Flesh and Bones: Meaning and Value in the Paintings of Colin Crumplin

Stephen Foster

Since the middle of the twentieth century painting genres such as American abstract expressionism, English lyrical abstraction and the art informel of continental Europe have relied upon chance processes to create an approach to imaging that mimics nature, rather than represents it. Each artist develops a vocabulary of gestures and mark-making, consisting of dripping, daubing or applying paint with a particular repetitive action that results in a recognizable family of images. Essentially the product of high modernism, the artist's presence is felt through the signature of his or her personal language, whereby each painting is shaped by the particular combination of gestures that are the author's trademark. It is because of the unique style - the identifiable hand of the individual artist - that we apply the notion of expression to such work.
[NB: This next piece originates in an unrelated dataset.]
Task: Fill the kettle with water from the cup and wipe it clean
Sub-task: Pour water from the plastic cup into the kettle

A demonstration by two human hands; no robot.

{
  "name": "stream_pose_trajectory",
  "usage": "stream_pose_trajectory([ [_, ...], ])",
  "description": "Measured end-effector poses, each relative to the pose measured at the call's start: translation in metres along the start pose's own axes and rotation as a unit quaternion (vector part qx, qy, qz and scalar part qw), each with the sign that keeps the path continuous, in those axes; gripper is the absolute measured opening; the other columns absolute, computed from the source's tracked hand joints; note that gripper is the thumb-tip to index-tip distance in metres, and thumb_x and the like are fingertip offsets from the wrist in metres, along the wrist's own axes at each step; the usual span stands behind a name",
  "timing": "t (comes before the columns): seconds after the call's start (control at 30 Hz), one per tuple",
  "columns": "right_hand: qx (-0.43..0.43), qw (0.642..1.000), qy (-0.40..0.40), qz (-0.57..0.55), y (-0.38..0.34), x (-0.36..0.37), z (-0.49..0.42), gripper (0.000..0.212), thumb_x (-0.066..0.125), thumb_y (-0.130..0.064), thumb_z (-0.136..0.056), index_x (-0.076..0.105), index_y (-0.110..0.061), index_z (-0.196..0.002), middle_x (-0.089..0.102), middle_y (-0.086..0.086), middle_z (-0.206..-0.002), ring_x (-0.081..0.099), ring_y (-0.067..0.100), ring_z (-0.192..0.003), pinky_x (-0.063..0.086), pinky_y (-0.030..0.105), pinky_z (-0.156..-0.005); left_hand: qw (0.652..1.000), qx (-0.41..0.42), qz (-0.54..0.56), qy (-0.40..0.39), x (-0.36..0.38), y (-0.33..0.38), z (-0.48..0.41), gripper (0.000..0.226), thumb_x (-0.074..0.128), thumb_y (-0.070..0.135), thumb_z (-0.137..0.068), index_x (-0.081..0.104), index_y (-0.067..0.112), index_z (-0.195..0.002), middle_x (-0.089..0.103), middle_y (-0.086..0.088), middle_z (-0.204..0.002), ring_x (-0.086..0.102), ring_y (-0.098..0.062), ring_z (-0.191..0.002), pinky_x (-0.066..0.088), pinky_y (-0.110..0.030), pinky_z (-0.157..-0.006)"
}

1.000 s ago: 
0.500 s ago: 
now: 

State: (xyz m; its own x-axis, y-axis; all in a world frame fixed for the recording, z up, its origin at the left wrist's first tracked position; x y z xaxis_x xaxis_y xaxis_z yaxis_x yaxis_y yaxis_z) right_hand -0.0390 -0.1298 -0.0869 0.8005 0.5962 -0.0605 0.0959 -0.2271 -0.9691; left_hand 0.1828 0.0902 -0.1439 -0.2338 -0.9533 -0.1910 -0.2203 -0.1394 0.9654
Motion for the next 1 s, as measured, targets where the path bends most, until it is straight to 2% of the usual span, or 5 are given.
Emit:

The relationship to nature occurs because the process of creating accretions of mark-making to build up a complex image appears to imitate the way in which types of things in nature have occurred. All the oak leaves in the world are different, yet conform to a single type of structure to make an assortment of shapes that create an identifiable family of coherence within infinite variety. The leaves occur on all of the oak trees in the world, and all the oak trees conform to a type within the family of trees, which have particular characteristics within all the plant life in the world, and so on.   All the flora and fauna, macro and micro systems of land mass and cell structures fall within this lexicon of taxonomies, and each contributes to a matrix of interactions creating an infinity of infinities in which chaos is structured through an endless range of types and classifications.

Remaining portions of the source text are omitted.